Only the lines below starting at the one containing "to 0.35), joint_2" and ending at the one containing "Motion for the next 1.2" belong in the answer, each copied exactly.

____________

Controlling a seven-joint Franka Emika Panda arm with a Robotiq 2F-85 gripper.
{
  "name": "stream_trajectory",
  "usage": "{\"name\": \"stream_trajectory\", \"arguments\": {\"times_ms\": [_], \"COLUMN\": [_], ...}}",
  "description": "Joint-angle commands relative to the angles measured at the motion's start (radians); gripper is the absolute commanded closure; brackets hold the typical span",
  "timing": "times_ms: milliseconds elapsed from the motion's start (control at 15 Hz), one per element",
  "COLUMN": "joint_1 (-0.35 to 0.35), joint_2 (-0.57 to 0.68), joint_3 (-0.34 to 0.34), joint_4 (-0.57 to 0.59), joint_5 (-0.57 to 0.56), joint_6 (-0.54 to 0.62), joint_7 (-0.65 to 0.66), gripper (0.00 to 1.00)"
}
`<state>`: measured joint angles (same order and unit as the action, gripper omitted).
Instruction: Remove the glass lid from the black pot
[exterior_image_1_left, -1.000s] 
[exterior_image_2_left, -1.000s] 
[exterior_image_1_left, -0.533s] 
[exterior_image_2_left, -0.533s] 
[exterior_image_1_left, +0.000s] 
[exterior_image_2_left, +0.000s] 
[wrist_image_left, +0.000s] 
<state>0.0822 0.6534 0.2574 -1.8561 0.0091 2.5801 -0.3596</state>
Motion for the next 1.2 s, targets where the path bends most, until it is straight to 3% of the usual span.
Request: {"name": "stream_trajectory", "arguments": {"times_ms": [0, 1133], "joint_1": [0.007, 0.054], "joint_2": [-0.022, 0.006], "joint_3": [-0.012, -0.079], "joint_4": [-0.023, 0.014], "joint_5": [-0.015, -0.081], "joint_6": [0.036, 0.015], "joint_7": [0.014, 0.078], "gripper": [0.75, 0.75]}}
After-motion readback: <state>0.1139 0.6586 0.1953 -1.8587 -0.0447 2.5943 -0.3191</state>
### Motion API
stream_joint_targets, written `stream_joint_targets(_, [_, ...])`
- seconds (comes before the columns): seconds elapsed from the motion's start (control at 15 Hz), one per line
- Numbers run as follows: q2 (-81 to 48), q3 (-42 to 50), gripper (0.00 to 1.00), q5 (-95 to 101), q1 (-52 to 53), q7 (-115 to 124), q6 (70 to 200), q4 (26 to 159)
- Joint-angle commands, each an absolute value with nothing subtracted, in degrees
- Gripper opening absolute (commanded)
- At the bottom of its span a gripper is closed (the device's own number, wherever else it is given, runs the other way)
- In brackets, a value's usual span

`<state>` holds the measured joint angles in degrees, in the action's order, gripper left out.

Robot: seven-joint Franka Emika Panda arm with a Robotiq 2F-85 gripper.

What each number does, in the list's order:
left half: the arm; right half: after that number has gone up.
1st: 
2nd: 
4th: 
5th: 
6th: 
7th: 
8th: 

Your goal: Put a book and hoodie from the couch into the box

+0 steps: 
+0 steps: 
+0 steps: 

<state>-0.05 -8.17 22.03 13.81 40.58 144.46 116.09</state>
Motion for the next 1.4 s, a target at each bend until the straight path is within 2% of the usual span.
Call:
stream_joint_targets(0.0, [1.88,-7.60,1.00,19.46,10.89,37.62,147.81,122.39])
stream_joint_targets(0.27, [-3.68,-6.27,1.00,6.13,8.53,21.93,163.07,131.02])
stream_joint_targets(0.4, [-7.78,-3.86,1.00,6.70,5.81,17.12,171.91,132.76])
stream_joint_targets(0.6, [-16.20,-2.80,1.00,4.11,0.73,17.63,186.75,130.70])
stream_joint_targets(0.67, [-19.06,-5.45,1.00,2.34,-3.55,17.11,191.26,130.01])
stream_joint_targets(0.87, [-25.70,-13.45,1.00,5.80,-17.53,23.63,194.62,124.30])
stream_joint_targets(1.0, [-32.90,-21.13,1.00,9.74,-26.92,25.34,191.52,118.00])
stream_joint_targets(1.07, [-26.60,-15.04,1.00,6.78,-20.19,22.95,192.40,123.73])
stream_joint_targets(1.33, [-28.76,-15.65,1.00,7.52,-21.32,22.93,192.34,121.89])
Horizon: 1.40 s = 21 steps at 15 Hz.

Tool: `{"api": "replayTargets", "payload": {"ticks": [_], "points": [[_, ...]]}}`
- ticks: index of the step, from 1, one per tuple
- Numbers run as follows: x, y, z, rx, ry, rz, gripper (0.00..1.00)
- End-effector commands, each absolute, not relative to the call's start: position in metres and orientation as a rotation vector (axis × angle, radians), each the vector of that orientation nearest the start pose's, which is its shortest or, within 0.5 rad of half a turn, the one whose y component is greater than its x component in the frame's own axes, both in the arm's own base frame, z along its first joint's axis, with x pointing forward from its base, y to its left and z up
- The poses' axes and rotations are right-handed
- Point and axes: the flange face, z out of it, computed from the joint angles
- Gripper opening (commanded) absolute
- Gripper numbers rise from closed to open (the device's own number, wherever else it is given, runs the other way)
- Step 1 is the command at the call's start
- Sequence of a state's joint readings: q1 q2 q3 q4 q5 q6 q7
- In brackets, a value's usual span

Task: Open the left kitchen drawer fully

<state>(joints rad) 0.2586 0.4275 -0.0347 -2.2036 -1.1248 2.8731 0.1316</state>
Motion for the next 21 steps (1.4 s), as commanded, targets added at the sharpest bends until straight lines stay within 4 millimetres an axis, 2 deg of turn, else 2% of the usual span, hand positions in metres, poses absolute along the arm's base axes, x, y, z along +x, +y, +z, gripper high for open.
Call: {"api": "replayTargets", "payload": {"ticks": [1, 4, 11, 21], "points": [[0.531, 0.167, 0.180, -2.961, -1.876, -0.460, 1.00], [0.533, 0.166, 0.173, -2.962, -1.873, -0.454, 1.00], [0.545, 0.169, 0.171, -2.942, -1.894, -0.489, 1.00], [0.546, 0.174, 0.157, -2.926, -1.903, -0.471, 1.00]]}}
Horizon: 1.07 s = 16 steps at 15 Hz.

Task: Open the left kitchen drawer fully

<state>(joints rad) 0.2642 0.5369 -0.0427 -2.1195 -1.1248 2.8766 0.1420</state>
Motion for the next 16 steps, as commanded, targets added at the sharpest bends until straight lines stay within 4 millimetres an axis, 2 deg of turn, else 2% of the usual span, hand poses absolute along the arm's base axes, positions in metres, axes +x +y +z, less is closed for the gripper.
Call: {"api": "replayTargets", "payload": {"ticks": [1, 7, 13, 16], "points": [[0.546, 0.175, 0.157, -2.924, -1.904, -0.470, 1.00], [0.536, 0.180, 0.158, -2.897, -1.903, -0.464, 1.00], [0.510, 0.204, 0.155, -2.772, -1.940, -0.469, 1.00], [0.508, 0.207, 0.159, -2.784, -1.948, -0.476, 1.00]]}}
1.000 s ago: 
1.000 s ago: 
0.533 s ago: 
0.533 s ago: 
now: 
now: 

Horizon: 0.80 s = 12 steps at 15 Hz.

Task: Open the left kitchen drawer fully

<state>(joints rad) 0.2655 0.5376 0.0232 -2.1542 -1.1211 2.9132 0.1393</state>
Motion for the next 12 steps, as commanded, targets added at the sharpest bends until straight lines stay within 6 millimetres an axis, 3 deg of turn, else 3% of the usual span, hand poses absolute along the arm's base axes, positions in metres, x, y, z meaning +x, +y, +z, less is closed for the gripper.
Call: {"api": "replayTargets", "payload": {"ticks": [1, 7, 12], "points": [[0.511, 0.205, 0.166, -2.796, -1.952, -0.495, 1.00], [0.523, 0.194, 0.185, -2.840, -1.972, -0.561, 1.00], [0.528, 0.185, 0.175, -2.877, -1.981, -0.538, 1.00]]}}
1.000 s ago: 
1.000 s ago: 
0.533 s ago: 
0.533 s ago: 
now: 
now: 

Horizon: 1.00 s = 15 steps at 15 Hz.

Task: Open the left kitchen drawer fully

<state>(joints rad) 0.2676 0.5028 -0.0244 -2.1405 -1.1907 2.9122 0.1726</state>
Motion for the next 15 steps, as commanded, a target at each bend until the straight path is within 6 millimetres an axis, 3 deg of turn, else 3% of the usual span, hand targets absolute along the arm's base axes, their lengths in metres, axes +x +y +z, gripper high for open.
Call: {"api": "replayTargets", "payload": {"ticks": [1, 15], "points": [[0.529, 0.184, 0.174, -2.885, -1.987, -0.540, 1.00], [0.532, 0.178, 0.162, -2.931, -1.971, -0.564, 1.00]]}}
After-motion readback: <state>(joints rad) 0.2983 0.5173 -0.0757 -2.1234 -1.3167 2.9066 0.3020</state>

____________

**Solved exercise:**
  "COLUMN": "joint_1 (-0.35 to 0.35), joint_2 (-0.57 to 0.68), joint_3 (-0.34 to 0.34), joint_4 (-0.57 to 0.59), joint_5 (-0.57 to 0.56), joint_6 (-0.54 to 0.62), joint_7 (-0.65 to 0.66), gripper (0.00 to 1.00)"
}
`<state>`: measured joint angles (same order and unit as the action, gripper omitted).
Instruction: Remove the glass lid from the black pot
[exterior_image_1_left, -1.000s] 
[exterior_image_2_left, -1.000s] 
[exterior_image_1_left, -0.533s] 
[exterior_image_2_left, -0.533s] 
[exterior_image_1_left, +0.000s] 
[exterior_image_2_left, +0.000s] 
[wrist_image_left, +0.000s] 
<state>0.0822 0.6534 0.2574 -1.8561 0.0091 2.5801 -0.3596</state>
Motion for the next 1.2 s, targets where the path bends most, until it is straight to 3% of the usual span.

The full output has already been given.